# Water heaters



## goatwhisperer (Dec 9, 2010)

I have a three gallon water bucket for my pygmy kids.  I was wondering what the best kind of water heater is for a smaller bucket?


----------



## patandchickens (Dec 9, 2010)

By far the safest thing is to buy an actual heated bucket -- one of the blue ones with the heating element sealed into the plastic of the bucket. They work really well IME.

Pat


----------



## mully (Dec 9, 2010)

Most of the heaters are for stock tanks that are 40-50 gal  You might want to buy a 2 gal bucket with a heater built in, then you could just add water


----------



## ksalvagno (Dec 9, 2010)

You could try a bird bath heater.
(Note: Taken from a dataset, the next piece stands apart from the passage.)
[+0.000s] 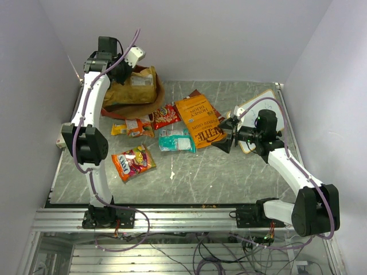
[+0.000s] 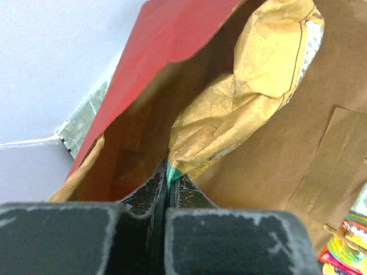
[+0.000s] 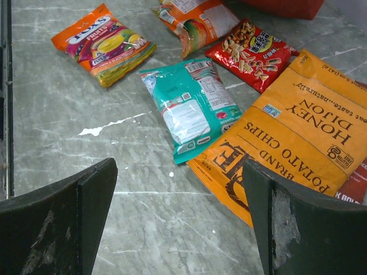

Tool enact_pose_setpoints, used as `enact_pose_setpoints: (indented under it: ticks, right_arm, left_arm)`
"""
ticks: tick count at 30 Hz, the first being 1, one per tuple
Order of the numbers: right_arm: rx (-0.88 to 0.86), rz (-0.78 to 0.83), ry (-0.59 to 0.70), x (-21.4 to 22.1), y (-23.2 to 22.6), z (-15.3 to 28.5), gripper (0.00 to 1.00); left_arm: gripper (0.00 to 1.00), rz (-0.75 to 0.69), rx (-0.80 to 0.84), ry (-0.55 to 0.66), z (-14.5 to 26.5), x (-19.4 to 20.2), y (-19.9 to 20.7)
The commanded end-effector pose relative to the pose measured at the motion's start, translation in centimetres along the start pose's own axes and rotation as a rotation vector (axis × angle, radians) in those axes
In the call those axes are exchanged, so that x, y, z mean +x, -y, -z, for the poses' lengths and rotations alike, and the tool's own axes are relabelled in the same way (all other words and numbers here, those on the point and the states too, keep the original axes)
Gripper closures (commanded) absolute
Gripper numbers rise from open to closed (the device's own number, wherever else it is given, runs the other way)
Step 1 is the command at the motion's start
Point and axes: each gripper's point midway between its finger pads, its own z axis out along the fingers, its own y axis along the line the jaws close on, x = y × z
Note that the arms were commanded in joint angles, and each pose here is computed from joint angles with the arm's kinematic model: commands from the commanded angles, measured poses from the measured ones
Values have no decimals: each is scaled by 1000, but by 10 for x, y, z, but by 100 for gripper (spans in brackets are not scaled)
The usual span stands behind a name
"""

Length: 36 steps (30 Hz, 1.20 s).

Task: Place the snacks into the paper bag
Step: Place the snack in the paper bag.

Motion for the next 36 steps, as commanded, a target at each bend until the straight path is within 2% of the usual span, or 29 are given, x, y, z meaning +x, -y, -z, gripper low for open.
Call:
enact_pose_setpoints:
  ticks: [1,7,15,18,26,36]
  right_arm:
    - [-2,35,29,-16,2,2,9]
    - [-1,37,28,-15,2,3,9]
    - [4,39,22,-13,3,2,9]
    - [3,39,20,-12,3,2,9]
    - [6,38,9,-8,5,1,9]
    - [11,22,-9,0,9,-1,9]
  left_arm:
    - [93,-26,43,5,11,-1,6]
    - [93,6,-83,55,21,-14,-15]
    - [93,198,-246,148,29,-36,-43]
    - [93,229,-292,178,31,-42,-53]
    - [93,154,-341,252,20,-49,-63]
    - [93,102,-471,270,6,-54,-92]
That is what I use for my 5 gallon buckets.


----------



## cmjust0 (Dec 9, 2010)

I have two 100gal 'rubbermaid' tanks (the big black plastic ones) with the heaters that screw into the drain plug.  Love'em.  I've had smarty pants type folks tell me "OOOOH you're gonna 'lectrocute your goats!" because...yanno...it kinda looks like a big stove element down in the tank.
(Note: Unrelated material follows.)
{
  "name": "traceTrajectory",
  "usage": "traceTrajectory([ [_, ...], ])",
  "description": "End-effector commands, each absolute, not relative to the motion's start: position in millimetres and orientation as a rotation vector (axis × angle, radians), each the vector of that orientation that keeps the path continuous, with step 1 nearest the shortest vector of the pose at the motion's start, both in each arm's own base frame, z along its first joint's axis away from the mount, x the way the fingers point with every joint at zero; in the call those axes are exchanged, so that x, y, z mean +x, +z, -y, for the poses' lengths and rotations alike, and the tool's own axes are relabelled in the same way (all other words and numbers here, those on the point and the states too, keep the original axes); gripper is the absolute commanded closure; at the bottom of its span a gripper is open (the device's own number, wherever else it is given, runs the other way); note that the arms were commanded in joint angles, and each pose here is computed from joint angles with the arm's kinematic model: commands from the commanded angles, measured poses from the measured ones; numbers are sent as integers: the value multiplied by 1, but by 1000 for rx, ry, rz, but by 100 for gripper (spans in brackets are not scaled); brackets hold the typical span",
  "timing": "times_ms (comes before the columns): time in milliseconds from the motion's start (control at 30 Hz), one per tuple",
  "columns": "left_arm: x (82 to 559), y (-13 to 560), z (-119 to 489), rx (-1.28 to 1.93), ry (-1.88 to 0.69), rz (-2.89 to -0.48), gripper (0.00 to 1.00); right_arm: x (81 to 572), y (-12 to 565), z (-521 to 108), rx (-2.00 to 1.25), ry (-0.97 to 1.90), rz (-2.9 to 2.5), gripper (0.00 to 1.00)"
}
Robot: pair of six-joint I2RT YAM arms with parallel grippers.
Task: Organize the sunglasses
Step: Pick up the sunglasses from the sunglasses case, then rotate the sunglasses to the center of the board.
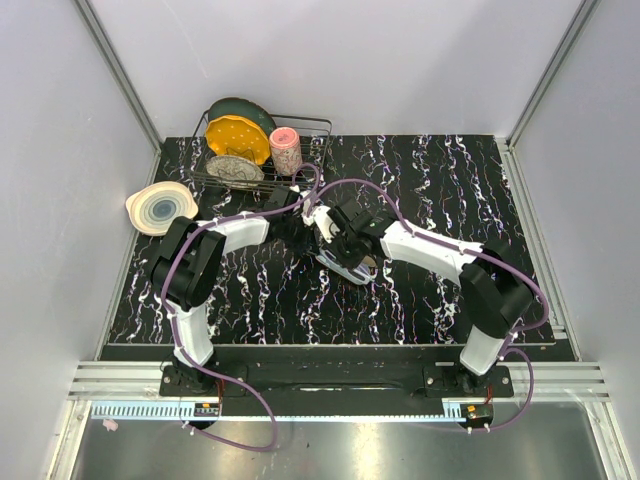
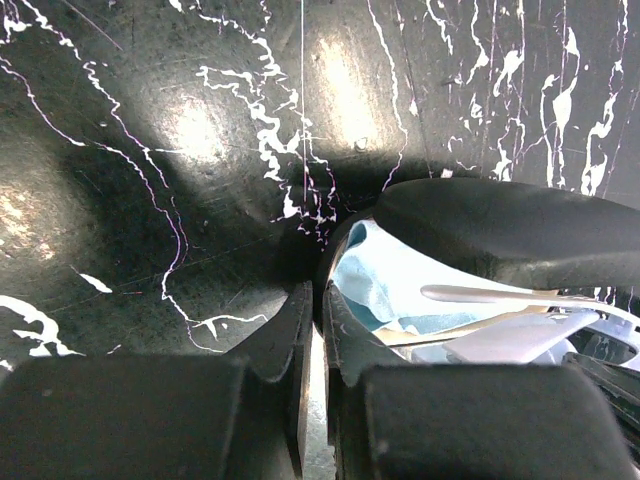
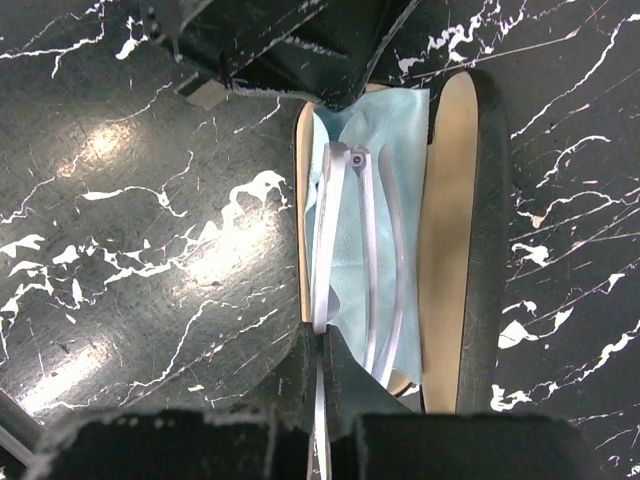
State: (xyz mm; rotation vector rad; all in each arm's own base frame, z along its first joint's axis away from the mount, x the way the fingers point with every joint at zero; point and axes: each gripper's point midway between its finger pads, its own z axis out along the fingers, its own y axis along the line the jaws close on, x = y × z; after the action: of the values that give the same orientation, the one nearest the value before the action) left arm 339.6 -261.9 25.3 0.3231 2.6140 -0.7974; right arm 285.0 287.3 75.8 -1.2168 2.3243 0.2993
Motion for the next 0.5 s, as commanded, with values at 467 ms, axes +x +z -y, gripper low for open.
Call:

My stock reply is "Do you have an electric water heater in your house?"

Yes.  Why?

"Have you ever seen the elements in an electric water heater?"

That usually gets people thinking and/or shuts people up.


----------



## Emmetts Dairy (Dec 9, 2010)

WELCOME TO BYH!!!! 

Love the name!! "GoatWhisperer"  

These are great and come in many differant sizes.  And they dont chew the darn cords...  

They do have some in store with a flat back so you can hang it against a flat surface..etc..and they were on sale...

They really work..we have a larger one..and for us it was well worth it!!

Im not sure if you wanted to buy one or make one???  But these our what we use.  Its cold here in NH and they are great!  

And NO...I dont work at TSC...     Although I should for the discounts!


http://www.tractorsupply.com/livest...k-heaters/api-9hb-heated-bucket-9-qt--2170071


----------



## ThornyRidge (Dec 9, 2010)

I agree with the blue buckets with heat coils built in and plug in cord covered in non chewable metal coil.  They work great.. does not heat water but absolutely keeps water unfrozen!  They have been a god send to me in a couple horrificly cold winters where it was actually single digits inside a closed barn!  Those suckers came out early this winter.. use a large flat backed one for the main herd and a small round one for the boys.. I also have the plug in water heaters and put 2 into a 5 gallon bucket of water to give out 3 small buckets of warm water morning and night..  my goats love warm water and I know too that they are consuming water even in cold water... kind of like a hot tea on a cold day!  and yes I bought my buckets and heaters at TSC... actually some of it was Christmas gifts a couple years ago!!  my kind of gifts!


----------



## goatwhisperer (Dec 9, 2010)

Thanks so much for the feedback everyone!


----------



## jodief100 (Dec 10, 2010)

Sign up at Tractor Supplys website and you can get a coupon for $5 off a $25 purchase.  The 5 gallon buckets are about $35 here so $5 off is a good discount.  

I use them and love them.  I have 2 - 16 gallon ones, one in the boys pen and one in the girls pen and I have 5 gallon ones in the kidding jugs.

Make sure you do not overload your circuits.  I also recommend a thermocube that turns off the power when the temperature is 40 degrees.  Saves lots of energy.


----------



## patandchickens (Dec 10, 2010)

I do not know about the small blue buckets (I *own* one of the bucket ones, just never checked ), you'd have to look at what the mfr says, but I know that the muck-bucket size versions have a thermostat built in. 

(I have two for my three horses, and LOVE LOVE LOVE them)

Pat


----------